虽然没有想象中的连珠火铳厉害,但它的出现打破了这个依赖冷兵器或是肉搏的现象。
宫紫商相信,单发火铳已经制造出来了,假以时日,连珠火铳也能制造出来。
她激动得热泪盈眶,第一时间就想带着傅淇儿去观摩火铳射击现场。
宫紫商带着傅淇儿和宫远徵来到商宫,还没走进研究室,就听到研究室里有小孩吵闹的声音。
“原来她就是在研究这个东西,拿给我,我要玩!”
“小少爷,没有宫主的允许,你不能碰。”
“她算什么宫主!我才是商宫的宫主,父亲说了,她就是个女流之辈,等我长大了,她就该把位置还给我了,快拿过来,不然我让父亲将你赶出宫门!”
“可是……”
正当侍卫不知该如何做时,宫紫商两手抓着裙摆,大步走了进去。
一走进去,就看到她那同父异母的弟弟宫瑾商吵着闹着要看她新研制的武器,他身后的侍女们看到她,敷衍地行了一礼,“宫主。”
可又看到身后的宫远徵时,连忙行礼,恭敬的不能再恭敬。
宫紫商早已习惯她们的态度,也不想和六七岁的弟弟计较什么,蹲在宫瑾商面前,和他平视,认真地说道:“宫瑾商,研究室是危险重地,你不该来这里的,那个东西很危险,也不是你能玩的,回自己院里玩去,听话。”
宫瑾商将她推开,不屑道:“我想去哪就去哪,你管不着!”
宫紫商蹙眉:“我是你姐,你不许对我这么没有礼貌!”
宫瑾商吐了吐舌头:“略,你才不是我姐,我娘亲最讨厌你了。”
宫紫商心里有些难受又很生气,深吸两口气,刚想再说道两句,身后的宫远徵没忍住出了声,
“宫瑾商,你配吗?”
宫瑾商有些害怕这个宫门出了名的小毒物,吓得躲在了侍女身后。
宫远徵小嘴一撅,傅淇儿就知道他要开始发挥了。
果然,就听见他继续嘲讽道:“你以为你是谁,站在你面前的首先是你们商宫宫主,其次是你姐姐,是你娘没教过你基本的礼仪,还是你天性就无知无畏?还想当商宫宫主,口气可真大。”

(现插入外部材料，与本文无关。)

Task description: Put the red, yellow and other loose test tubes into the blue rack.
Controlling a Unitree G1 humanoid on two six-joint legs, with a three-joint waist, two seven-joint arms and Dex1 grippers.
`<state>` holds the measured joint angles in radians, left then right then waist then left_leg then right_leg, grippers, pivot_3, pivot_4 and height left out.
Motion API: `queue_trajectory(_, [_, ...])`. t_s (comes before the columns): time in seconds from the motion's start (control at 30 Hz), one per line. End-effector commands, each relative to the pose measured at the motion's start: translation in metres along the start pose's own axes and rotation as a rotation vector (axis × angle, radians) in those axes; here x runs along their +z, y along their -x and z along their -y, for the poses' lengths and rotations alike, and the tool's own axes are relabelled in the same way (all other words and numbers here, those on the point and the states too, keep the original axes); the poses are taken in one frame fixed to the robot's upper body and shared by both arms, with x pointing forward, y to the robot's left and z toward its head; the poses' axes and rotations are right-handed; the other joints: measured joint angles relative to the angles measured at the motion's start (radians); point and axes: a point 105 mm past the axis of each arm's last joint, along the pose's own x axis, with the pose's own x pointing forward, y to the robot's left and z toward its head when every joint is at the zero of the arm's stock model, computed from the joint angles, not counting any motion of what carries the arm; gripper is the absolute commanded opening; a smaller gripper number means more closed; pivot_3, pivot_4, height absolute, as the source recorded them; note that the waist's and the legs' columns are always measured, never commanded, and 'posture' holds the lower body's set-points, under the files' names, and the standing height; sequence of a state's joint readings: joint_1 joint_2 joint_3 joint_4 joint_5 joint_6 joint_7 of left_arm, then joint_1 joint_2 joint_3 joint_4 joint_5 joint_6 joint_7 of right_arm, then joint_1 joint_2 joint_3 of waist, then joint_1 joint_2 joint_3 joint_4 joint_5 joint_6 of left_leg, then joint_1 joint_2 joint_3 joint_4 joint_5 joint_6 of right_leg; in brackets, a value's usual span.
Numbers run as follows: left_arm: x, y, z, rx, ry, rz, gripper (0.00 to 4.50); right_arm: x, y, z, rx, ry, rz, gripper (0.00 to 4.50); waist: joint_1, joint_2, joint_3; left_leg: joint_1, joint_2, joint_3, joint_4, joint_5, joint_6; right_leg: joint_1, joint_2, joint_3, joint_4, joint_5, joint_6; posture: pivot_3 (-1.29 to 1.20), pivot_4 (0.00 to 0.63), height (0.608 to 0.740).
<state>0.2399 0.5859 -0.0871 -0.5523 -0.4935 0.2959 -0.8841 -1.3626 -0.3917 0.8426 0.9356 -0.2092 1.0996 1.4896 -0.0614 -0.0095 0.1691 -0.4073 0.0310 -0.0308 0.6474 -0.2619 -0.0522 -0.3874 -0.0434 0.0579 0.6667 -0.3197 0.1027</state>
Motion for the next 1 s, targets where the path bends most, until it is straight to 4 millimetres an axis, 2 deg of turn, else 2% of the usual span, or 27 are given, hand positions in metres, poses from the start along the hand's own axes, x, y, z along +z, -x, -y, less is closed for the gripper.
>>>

他又看向宫紫商,眉头一挑,“姐姐,弟弟这么欠揍,你不说句话?嗯?”
宫紫商盯着宫远徵看了一会儿,惊讶又感动,突然又想起生病时小淇儿对她说的话,心底好像涌起了一股暖流,给了她勇气。
她神情严肃的走到宫瑾商面前,“宫瑾商,给我道歉。”
宫瑾商愤愤道:“我才不要!我要告诉娘,告诉爹!你欺负我!”
宫紫商声音更加冷了几分:“好啊,你去,我也要问问一下长老们,这商宫宫主之位,是不是真的要交给你这个目无尊长、没大没小、品行不端的小屁孩。”
她不信,她为宫门制造出火铳,还能以女流之名,让位给宫瑾商。
女人怎么了。
她是要重振商宫的人,宫商角徵羽,商宫排第一。